§ Your objective
Go over the listing below line by line, and return each one holding the string "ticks".

Start of Data provided

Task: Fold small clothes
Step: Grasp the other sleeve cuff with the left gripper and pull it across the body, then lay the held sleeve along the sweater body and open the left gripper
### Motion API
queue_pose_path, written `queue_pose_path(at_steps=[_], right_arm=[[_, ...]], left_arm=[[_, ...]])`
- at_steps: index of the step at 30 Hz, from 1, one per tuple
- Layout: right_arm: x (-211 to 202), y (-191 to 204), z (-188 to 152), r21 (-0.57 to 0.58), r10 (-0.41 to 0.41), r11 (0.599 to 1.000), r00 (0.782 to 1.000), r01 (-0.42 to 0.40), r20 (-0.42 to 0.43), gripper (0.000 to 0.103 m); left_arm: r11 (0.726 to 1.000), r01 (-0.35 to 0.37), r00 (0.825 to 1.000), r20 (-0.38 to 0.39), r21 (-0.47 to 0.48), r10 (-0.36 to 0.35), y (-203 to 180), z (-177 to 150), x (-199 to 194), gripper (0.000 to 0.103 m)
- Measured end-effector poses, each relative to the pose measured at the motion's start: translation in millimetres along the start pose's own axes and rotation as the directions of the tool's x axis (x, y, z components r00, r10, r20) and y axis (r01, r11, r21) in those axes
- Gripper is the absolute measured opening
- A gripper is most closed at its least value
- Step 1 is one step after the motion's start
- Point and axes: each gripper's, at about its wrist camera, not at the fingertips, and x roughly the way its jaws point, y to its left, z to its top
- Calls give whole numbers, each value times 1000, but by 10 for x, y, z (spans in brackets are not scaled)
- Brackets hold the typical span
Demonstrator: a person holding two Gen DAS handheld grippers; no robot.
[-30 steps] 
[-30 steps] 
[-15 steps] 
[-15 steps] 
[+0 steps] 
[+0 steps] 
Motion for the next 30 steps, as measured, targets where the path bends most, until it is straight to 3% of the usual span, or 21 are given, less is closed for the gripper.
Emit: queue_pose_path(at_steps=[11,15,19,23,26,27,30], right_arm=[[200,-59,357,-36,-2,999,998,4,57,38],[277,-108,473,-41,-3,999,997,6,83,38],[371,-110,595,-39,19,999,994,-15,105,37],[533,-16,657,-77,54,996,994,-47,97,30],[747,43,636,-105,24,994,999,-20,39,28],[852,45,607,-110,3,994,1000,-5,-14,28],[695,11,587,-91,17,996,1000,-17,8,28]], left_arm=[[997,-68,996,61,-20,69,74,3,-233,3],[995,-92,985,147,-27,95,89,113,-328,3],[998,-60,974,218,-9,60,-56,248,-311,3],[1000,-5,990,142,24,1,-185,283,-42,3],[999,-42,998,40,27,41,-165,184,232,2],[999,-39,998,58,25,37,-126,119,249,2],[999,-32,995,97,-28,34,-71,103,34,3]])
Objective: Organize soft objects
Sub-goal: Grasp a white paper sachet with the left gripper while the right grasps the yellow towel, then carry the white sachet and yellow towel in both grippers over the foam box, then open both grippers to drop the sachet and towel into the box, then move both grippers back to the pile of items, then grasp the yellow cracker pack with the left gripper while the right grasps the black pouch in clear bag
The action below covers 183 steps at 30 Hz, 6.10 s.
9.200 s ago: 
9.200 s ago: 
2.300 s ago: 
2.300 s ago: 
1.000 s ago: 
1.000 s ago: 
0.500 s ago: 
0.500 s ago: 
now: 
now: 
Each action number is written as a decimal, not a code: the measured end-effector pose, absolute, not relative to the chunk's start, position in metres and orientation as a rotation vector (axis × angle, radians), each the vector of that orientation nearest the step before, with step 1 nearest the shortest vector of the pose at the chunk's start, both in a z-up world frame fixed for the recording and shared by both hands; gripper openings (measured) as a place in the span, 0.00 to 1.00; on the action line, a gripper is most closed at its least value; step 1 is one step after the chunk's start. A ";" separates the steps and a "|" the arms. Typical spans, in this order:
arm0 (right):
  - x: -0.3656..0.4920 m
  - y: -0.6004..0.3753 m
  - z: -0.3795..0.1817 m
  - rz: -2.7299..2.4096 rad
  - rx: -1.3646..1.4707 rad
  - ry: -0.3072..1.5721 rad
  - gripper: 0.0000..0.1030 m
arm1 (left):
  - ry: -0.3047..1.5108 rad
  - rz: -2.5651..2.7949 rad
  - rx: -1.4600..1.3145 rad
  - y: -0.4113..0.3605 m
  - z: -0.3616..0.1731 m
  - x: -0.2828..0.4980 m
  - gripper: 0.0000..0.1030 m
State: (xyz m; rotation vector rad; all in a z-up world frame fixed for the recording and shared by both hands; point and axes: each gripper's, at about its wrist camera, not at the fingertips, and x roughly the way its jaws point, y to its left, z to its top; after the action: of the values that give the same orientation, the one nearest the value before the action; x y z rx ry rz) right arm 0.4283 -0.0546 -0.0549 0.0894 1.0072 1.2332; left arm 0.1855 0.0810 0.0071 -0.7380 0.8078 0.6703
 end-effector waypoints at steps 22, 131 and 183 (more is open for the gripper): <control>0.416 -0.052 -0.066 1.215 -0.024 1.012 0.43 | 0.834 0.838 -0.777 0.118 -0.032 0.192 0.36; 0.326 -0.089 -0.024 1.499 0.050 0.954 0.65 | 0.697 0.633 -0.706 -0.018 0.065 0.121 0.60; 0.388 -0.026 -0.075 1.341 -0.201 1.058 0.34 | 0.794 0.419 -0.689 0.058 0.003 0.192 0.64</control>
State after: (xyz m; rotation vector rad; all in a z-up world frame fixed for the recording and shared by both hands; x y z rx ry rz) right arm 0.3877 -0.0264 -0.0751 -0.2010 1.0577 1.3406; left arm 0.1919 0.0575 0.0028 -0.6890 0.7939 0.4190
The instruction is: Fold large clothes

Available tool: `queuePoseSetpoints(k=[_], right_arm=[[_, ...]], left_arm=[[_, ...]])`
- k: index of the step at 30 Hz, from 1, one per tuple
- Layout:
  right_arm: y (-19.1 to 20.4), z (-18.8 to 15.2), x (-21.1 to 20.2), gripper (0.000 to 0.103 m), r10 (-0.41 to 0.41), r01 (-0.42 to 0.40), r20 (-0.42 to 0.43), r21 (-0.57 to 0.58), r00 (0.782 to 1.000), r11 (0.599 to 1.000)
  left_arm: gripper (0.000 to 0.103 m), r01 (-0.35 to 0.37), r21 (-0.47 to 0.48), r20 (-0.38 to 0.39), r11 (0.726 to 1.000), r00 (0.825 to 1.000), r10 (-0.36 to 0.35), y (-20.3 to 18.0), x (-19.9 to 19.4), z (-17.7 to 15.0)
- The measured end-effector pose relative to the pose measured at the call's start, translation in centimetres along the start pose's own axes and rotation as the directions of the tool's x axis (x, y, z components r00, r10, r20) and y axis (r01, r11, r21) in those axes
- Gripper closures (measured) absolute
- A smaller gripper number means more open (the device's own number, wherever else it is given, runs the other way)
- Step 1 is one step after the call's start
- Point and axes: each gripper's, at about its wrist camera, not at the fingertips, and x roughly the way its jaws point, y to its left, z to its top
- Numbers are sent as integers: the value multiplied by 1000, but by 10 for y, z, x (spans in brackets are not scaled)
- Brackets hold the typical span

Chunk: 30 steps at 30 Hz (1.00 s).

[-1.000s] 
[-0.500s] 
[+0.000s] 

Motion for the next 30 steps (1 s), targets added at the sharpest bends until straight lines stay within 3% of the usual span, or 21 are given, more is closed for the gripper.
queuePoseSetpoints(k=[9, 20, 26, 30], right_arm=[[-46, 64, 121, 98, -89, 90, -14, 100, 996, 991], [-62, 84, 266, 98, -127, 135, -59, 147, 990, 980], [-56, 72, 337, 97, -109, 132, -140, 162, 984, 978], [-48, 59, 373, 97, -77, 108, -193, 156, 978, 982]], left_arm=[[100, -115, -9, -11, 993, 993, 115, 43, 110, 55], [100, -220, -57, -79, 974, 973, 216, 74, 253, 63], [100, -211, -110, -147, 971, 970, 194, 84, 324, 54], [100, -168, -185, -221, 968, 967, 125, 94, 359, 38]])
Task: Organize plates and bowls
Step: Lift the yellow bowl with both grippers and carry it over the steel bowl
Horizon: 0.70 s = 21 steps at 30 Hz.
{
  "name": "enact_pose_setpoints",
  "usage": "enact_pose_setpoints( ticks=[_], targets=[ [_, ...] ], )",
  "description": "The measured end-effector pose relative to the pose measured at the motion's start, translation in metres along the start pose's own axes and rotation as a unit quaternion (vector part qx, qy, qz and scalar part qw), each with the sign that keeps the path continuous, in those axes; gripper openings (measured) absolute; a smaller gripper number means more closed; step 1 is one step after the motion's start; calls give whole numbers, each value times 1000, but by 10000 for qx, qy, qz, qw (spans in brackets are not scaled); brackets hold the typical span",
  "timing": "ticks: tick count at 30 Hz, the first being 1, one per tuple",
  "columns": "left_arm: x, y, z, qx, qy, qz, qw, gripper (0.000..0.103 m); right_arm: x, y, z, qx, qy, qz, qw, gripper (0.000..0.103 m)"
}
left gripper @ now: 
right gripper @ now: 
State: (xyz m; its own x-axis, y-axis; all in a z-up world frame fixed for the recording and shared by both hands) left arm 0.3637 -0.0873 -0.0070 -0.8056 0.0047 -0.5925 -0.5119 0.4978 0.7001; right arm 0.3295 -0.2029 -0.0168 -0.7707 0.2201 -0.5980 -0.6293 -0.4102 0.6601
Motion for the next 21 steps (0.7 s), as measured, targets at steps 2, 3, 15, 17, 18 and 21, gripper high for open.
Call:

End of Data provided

§ Task answer
  "usage": "enact_pose_setpoints( ticks=[_], targets=[ [_, ...] ], )",
  "timing": "ticks: tick count at 30 Hz, the first being 1, one per tuple",

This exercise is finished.